Friday, May 29, 1998

big business


Team Canada starter tells tale of victory

Two weeks ago Western women's rugby coach Natasha Wesch returned from the Rugby World Cup in the Netherlands. Starting for Team Canada, she helped pull them to finish fourth, the highest finish in this nation's history.

Recently, Wesch sat down with sports editor Ian Ross to discuss her thoughts and highlights from the trip.

Q: This was your second time at a World Cup championship. What was the difference for you personally?

A: This was different and a lot more of a positive experience for me for a number of reasons. My mom flew out to see me and watch a couple of games which was really nice to have. When you're done a game and are physically and mentally exhausted, it's really nice to have someone there you can talk to and get a big hug from. Also, this time through I knew what I needed to do and I knew what the competition would be like.

Q: Team Canada was ranked eighth going into the tournament.
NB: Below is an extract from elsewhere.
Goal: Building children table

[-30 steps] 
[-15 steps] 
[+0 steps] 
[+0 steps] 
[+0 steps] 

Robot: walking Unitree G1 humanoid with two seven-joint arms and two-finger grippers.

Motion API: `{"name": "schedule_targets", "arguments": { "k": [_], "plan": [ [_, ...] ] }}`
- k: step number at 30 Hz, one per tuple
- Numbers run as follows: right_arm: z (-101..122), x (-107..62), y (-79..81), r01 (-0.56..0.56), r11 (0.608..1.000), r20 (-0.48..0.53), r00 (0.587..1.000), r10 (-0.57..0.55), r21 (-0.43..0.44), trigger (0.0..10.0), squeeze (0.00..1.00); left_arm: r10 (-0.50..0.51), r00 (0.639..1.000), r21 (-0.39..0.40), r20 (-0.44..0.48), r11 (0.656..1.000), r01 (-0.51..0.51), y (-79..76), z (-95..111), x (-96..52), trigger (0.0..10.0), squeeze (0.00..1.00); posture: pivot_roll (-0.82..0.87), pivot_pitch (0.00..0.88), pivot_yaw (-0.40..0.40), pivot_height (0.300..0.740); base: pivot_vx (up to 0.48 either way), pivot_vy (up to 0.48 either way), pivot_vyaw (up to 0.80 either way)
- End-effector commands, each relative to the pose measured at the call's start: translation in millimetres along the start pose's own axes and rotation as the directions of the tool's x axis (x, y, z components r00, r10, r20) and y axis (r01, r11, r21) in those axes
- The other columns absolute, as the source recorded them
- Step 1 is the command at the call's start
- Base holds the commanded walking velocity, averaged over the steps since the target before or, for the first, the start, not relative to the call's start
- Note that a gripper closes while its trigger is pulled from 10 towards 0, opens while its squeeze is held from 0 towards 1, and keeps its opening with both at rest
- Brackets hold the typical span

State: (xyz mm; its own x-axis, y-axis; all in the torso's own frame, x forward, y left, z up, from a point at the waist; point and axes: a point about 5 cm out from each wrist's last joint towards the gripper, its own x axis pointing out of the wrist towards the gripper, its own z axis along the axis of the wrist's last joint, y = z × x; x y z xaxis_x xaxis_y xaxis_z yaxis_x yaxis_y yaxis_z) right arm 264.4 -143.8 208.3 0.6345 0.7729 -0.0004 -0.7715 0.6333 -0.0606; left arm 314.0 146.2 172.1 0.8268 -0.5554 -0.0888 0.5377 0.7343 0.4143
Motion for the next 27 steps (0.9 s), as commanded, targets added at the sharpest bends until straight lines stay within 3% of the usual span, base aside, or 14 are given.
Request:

Was the team expecting to do so well?

A: Yes. We were aiming to be in the top four which is what we did and we played some of the toughest teams there.

Q: Canada had trouble against clubs from England and Scotland. Are those teams more organized?

A: It is not that they are more organized. They have more funding and more resources available to them for their training and development of the game. I think now that we are in the top four and we are established contenders, more companies are going to be willing to give more and with that funding we will be able to do more. This will allow us to have more camps and meet more often.

Q: The team's size and funding was lower than most teams at the World Cup. Do you feel the team has a lot of obstacles to overcome to find success?

A: Yes we do. Apart from the ones that you mention, the team has not been together very long and haven't had much time to practice together. We had a training camp two weeks before we left in Vancouver and that was the first time the team had met since last July. So we had a lot of ground to cover as a team in a very short time.

Q: What aspect of the game did both the team and yourself learn from this experience that will be paid more attention to in the future?

A: I think we learned how naive we are in Canada about rugby. They always call us the "nice Canadians" because we play by the rules. Other teams are bigger and stronger and know how to get away with certain aspects of the game. Not that I think we should start playing dirty rugby but we need to be more aggressive and attract bigger people to the game.